▶ [WORK INSTRUCTION]:
Please write out each entry below exactly as given.

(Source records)

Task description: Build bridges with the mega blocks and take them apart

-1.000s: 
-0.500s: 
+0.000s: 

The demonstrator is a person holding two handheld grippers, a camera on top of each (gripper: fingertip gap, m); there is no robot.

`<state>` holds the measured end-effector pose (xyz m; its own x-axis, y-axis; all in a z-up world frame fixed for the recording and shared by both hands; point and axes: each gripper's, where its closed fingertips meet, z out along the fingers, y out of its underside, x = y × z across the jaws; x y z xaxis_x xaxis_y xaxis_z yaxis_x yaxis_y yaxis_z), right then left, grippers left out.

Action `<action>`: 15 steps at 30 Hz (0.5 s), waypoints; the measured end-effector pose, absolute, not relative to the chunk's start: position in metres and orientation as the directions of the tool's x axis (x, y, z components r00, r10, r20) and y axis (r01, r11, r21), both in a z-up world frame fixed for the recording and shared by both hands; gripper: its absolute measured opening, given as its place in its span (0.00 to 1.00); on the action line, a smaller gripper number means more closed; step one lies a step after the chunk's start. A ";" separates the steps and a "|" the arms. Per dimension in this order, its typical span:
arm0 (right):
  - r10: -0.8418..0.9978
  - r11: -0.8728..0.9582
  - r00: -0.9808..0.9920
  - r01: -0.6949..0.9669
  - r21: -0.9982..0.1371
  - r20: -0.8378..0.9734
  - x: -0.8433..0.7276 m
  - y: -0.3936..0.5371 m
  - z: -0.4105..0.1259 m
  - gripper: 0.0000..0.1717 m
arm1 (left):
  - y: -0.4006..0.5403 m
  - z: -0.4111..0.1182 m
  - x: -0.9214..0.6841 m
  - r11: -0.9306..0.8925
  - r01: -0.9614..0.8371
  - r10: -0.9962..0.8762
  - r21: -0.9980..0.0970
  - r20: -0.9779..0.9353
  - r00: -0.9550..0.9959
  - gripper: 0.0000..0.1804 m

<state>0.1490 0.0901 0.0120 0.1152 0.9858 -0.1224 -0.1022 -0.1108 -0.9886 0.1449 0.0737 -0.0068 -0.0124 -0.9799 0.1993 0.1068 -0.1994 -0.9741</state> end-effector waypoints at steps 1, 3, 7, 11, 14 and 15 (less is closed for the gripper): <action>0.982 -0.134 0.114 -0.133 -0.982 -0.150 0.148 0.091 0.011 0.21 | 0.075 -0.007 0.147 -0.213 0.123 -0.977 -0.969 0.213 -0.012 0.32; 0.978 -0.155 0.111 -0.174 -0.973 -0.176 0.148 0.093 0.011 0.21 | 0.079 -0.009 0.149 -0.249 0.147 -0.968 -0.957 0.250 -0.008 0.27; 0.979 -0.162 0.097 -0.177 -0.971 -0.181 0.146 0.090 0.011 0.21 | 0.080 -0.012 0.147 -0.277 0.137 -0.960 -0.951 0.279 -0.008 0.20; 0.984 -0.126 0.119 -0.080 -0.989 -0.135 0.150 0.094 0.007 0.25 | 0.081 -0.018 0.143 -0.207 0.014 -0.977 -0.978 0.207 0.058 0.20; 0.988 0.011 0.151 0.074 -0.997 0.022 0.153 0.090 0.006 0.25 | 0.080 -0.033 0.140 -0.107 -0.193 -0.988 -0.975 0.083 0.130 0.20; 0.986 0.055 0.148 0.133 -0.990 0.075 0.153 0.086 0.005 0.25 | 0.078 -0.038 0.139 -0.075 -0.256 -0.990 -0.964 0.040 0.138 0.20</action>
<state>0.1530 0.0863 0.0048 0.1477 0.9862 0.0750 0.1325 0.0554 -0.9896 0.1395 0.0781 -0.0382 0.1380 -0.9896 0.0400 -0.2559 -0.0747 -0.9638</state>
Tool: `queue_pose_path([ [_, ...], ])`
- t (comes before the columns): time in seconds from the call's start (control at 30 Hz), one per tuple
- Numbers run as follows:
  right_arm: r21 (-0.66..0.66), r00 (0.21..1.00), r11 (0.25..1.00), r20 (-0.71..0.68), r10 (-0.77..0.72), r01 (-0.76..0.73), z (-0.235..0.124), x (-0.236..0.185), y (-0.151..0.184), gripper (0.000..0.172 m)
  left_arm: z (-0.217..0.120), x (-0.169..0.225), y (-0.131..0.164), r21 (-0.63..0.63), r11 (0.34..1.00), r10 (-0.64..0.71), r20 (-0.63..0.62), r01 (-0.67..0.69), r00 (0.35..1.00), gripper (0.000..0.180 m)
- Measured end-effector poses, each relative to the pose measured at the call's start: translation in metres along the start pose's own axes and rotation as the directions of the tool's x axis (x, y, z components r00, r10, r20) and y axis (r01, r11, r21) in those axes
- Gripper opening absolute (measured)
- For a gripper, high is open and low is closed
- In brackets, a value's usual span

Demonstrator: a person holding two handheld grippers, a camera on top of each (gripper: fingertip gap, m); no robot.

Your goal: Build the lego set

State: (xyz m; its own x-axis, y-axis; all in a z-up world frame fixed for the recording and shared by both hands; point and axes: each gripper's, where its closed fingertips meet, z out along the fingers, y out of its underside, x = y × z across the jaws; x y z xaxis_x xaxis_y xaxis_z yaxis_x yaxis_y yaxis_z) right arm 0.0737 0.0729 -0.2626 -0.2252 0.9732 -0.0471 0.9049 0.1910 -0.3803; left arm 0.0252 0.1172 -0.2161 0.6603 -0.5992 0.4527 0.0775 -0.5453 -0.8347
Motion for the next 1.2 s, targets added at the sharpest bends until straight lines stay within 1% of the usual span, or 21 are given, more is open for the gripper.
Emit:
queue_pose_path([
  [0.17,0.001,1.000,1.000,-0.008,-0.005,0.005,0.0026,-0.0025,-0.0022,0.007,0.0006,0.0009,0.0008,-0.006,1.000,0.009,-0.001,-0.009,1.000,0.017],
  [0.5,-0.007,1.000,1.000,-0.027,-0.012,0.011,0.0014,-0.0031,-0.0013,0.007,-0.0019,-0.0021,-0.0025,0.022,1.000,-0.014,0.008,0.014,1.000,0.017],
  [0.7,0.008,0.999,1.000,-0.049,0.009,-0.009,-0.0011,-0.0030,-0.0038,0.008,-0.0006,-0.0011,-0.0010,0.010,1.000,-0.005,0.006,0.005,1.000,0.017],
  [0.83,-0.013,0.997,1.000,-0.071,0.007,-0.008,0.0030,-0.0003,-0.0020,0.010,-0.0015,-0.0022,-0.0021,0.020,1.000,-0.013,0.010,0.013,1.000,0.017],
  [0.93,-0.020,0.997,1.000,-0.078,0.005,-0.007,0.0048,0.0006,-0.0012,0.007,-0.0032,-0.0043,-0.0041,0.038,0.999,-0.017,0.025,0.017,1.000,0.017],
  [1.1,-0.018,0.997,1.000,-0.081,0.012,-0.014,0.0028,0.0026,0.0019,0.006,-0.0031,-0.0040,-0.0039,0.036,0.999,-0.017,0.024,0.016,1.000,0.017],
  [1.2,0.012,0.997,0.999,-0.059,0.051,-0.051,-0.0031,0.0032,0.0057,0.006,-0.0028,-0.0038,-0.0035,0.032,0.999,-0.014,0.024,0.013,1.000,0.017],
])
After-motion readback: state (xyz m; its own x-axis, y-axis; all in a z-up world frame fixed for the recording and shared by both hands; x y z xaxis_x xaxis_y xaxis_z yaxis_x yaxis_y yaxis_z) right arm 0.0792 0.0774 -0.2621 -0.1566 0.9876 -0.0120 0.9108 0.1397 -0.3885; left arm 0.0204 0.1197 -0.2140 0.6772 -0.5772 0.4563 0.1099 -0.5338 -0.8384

▶ [TASK ANSWER]:
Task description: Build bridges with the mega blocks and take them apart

-1.000s: 
-0.500s: 
+0.000s: 

The demonstrator is a person holding two handheld grippers, a camera on top of each (gripper: fingertip gap, m); there is no robot.

`<state>` holds the measured end-effector pose (xyz m; its own x-axis, y-axis; all in a z-up world frame fixed for the recording and shared by both hands; point and axes: each gripper's, where its closed fingertips meet, z out along the fingers, y out of its underside, x = y × z across the jaws; x y z xaxis_x xaxis_y xaxis_z yaxis_x yaxis_y yaxis_z), right then left, grippers left out.

Action `<action>`: 15 steps at 30 Hz (0.5 s), waypoints; the measured end-effector pose, absolute, not relative to the chunk's start: position in metres and orientation as the directions of the tool's x axis (x, y, z components r00, r10, r20) and y axis (r01, r11, r21), both in a z-up world frame fixed for the recording and shared by both hands; gripper: its absolute measured opening, given as its place in its span (0.00 to 1.00); on the action line, a smaller gripper number means more closed; step one lies a step after the chunk's start. A ";" separates the steps and a "|" the arms. Per dimension in this order, its typical span:
arm0 (right):
  - r10: -0.8418..0.9978
  - r11: -0.8728..0.9582
  - r00: -0.9808..0.9920
  - r01: -0.6949..0.9669
  - r21: -0.9982..0.1371
  - r20: -0.8378..0.9734
  - x: -0.8433..0.7276 m
  - y: -0.3936..0.5371 m
  - z: -0.4105..0.1259 m
  - gripper: 0.0000..0.1717 m
arm1 (left):
  - y: -0.4006..0.5403 m
  - z: -0.4111..0.1182 m
  - x: -0.9214..0.6841 m
  - r11: -0.9306..0.8925
  - r01: -0.9614..0.8371
  - r10: -0.9962..0.8762
  - r21: -0.9980..0.0970
  - r20: -0.9779..0.9353
  - r00: -0.9550..0.9959
  - gripper: 0.0000..0.1804 m

<state>0.1490 0.0901 0.0120 0.1152 0.9858 -0.1224 -0.1022 -0.1108 -0.9886 0.1449 0.0737 -0.0068 -0.0124 -0.9799 0.1993 0.1068 -0.1994 -0.9741</state> end-effector waypoints at steps 1, 3, 7, 11, 14 and 15 (less is closed for the gripper): <action>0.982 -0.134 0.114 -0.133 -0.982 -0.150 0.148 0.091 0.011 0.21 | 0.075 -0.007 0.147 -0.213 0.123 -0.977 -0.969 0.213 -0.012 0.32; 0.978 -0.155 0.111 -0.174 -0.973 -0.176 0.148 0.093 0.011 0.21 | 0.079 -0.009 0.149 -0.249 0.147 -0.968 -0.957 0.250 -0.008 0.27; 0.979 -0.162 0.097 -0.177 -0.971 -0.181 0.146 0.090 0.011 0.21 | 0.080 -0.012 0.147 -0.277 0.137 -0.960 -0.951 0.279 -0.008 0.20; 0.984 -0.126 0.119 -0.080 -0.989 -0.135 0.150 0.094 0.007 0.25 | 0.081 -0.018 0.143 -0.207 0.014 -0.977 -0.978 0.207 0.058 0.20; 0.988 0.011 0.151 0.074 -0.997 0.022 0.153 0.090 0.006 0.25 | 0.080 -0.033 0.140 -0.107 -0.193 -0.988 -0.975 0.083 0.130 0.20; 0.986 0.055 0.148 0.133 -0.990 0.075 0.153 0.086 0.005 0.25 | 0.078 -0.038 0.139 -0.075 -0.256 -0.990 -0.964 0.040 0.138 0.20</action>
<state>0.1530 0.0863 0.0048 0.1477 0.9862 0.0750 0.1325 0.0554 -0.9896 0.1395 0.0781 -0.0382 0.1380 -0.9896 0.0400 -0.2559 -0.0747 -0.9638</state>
Tool: `queue_pose_path([ [_, ...], ])`
- t (comes before the columns): time in seconds from the call's start (control at 30 Hz), one per tuple
- Numbers run as follows:
  right_arm: r21 (-0.66..0.66), r00 (0.21..1.00), r11 (0.25..1.00), r20 (-0.71..0.68), r10 (-0.77..0.72), r01 (-0.76..0.73), z (-0.235..0.124), x (-0.236..0.185), y (-0.151..0.184), gripper (0.000..0.172 m)
  left_arm: z (-0.217..0.120), x (-0.169..0.225), y (-0.131..0.164), r21 (-0.63..0.63), r11 (0.34..1.00), r10 (-0.64..0.71), r20 (-0.63..0.62), r01 (-0.67..0.69), r00 (0.35..1.00), gripper (0.000..0.180 m)
- Measured end-effector poses, each relative to the pose measured at the call's start: translation in metres along the start pose's own axes and rotation as the directions of the tool's x axis (x, y, z components r00, r10, r20) and y axis (r01, r11, r21) in those axes
- Gripper opening absolute (measured)
- For a gripper, high is open and low is closed
- In brackets, a value's usual span

Demonstrator: a person holding two handheld grippers, a camera on top of each (gripper: fingertip gap, m); no robot.

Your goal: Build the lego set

State: (xyz m; its own x-axis, y-axis; all in a z-up world frame fixed for the recording and shared by both hands; point and axes: each gripper's, where its closed fingertips meet, z out along the fingers, y out of its underside, x = y × z across the jaws; x y z xaxis_x xaxis_y xaxis_z yaxis_x yaxis_y yaxis_z) right arm 0.0737 0.0729 -0.2626 -0.2252 0.9732 -0.0471 0.9049 0.1910 -0.3803; left arm 0.0252 0.1172 -0.2161 0.6603 -0.5992 0.4527 0.0775 -0.5453 -0.8347
Motion for the next 1.2 s, targets added at the sharpest bends until straight lines stay within 1% of the usual span, or 21 are given, more is open for the gripper.
Emit:
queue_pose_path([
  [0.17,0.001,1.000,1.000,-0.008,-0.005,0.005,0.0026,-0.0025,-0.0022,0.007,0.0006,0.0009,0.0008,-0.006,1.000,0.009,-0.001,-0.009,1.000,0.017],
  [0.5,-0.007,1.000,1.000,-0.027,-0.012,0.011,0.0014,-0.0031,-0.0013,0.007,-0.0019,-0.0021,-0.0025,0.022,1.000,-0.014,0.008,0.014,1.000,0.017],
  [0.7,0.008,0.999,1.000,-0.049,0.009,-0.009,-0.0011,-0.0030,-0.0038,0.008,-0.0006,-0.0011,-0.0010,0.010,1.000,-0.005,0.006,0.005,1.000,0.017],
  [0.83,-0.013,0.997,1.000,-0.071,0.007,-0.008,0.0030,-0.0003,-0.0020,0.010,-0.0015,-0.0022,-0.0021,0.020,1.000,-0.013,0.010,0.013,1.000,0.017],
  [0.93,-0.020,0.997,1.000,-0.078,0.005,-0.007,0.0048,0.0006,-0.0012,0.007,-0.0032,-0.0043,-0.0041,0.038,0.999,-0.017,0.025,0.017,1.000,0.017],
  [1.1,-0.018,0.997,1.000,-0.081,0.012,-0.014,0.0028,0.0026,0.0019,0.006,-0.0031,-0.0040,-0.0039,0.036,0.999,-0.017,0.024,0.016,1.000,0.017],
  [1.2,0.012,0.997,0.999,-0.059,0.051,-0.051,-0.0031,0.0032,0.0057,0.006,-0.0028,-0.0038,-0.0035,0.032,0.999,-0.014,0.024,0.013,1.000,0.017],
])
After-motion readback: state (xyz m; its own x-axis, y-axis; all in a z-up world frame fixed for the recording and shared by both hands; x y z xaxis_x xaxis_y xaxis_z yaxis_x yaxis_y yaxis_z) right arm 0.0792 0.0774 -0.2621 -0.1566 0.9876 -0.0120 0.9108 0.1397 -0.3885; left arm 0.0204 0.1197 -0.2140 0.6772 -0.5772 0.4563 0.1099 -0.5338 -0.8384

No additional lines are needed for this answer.